Source data:
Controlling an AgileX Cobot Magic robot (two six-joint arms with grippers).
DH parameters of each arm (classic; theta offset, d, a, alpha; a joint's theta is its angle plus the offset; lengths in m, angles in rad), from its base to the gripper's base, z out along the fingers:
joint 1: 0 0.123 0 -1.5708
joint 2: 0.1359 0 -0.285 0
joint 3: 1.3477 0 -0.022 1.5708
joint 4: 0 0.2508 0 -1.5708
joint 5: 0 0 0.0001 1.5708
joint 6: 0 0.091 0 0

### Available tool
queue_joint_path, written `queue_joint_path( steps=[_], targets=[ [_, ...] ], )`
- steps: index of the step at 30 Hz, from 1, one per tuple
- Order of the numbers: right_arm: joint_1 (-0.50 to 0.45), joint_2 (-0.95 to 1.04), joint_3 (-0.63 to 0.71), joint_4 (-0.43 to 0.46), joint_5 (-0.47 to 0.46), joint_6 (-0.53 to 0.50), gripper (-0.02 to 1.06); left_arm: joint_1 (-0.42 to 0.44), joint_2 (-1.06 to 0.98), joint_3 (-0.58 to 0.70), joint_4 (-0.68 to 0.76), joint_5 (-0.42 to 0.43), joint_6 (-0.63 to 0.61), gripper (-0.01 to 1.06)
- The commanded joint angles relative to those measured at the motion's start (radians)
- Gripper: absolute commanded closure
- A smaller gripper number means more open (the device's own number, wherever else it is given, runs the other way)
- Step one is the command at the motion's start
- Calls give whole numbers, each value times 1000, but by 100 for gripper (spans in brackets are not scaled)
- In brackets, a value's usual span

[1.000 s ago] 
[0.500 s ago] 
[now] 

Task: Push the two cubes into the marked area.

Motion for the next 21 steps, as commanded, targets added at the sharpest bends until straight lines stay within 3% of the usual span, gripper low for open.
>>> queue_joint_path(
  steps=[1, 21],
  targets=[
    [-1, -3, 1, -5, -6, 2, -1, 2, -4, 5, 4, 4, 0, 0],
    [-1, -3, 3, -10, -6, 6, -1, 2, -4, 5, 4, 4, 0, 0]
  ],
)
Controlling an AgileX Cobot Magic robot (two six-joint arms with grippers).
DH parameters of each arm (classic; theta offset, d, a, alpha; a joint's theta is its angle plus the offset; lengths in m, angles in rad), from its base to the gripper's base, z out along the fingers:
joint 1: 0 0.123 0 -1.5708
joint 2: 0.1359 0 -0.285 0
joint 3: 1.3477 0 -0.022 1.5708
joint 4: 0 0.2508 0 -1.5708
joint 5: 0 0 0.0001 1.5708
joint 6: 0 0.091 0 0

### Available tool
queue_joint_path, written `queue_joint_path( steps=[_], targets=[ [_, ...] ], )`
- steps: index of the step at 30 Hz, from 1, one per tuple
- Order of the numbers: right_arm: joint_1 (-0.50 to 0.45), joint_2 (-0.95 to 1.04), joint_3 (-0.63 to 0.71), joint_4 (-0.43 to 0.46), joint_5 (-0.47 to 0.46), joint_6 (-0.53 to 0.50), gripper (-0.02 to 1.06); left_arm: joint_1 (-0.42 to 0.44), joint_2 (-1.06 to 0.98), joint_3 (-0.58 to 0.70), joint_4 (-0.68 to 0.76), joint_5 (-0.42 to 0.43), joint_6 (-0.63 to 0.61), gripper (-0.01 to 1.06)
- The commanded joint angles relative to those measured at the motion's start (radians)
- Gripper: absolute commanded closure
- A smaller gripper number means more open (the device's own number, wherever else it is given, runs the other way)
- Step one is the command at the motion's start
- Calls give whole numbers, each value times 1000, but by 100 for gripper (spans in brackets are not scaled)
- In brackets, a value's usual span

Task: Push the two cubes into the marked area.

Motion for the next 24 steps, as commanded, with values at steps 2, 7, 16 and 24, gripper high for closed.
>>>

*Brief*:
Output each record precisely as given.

*Result*:
Controlling an AgileX Cobot Magic robot (two six-joint arms with grippers).
DH parameters of each arm (classic; theta offset, d, a, alpha; a joint's theta is its angle plus the offset; lengths in m, angles in rad), from its base to the gripper's base, z out along the fingers:
joint 1: 0 0.123 0 -1.5708
joint 2: 0.1359 0 -0.285 0
joint 3: 1.3477 0 -0.022 1.5708
joint 4: 0 0.2508 0 -1.5708
joint 5: 0 0 0.0001 1.5708
joint 6: 0 0.091 0 0

### Available tool
queue_joint_path, written `queue_joint_path( steps=[_], targets=[ [_, ...] ], )`
- steps: index of the step at 30 Hz, from 1, one per tuple
- Order of the numbers: right_arm: joint_1 (-0.50 to 0.45), joint_2 (-0.95 to 1.04), joint_3 (-0.63 to 0.71), joint_4 (-0.43 to 0.46), joint_5 (-0.47 to 0.46), joint_6 (-0.53 to 0.50), gripper (-0.02 to 1.06); left_arm: joint_1 (-0.42 to 0.44), joint_2 (-1.06 to 0.98), joint_3 (-0.58 to 0.70), joint_4 (-0.68 to 0.76), joint_5 (-0.42 to 0.43), joint_6 (-0.63 to 0.61), gripper (-0.01 to 1.06)
- The commanded joint angles relative to those measured at the motion's start (radians)
- Gripper: absolute commanded closure
- A smaller gripper number means more open (the device's own number, wherever else it is given, runs the other way)
- Step one is the command at the motion's start
- Calls give whole numbers, each value times 1000, but by 100 for gripper (spans in brackets are not scaled)
- In brackets, a value's usual span

[1.000 s ago] 
[0.500 s ago] 
[now] 

Task: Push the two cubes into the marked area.

Motion for the next 21 steps, as commanded, targets added at the sharpest bends until straight lines stay within 3% of the usual span, gripper low for open.
>>> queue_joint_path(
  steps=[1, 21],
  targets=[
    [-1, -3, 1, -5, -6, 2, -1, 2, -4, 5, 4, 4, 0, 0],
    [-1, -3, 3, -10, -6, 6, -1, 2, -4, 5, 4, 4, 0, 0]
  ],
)
Controlling an AgileX Cobot Magic robot (two six-joint arms with grippers).
DH parameters of each arm (classic; theta offset, d, a, alpha; a joint's theta is its angle plus the offset; lengths in m, angles in rad), from its base to the gripper's base, z out along the fingers:
joint 1: 0 0.123 0 -1.5708
joint 2: 0.1359 0 -0.285 0
joint 3: 1.3477 0 -0.022 1.5708
joint 4: 0 0.2508 0 -1.5708
joint 5: 0 0 0.0001 1.5708
joint 6: 0 0.091 0 0

### Available tool
queue_joint_path, written `queue_joint_path( steps=[_], targets=[ [_, ...] ], )`
- steps: index of the step at 30 Hz, from 1, one per tuple
- Order of the numbers: right_arm: joint_1 (-0.50 to 0.45), joint_2 (-0.95 to 1.04), joint_3 (-0.63 to 0.71), joint_4 (-0.43 to 0.46), joint_5 (-0.47 to 0.46), joint_6 (-0.53 to 0.50), gripper (-0.02 to 1.06); left_arm: joint_1 (-0.42 to 0.44), joint_2 (-1.06 to 0.98), joint_3 (-0.58 to 0.70), joint_4 (-0.68 to 0.76), joint_5 (-0.42 to 0.43), joint_6 (-0.63 to 0.61), gripper (-0.01 to 1.06)
- The commanded joint angles relative to those measured at the motion's start (radians)
- Gripper: absolute commanded closure
- A smaller gripper number means more open (the device's own number, wherever else it is given, runs the other way)
- Step one is the command at the motion's start
- Calls give whole numbers, each value times 1000, but by 100 for gripper (spans in brackets are not scaled)
- In brackets, a value's usual span

Task: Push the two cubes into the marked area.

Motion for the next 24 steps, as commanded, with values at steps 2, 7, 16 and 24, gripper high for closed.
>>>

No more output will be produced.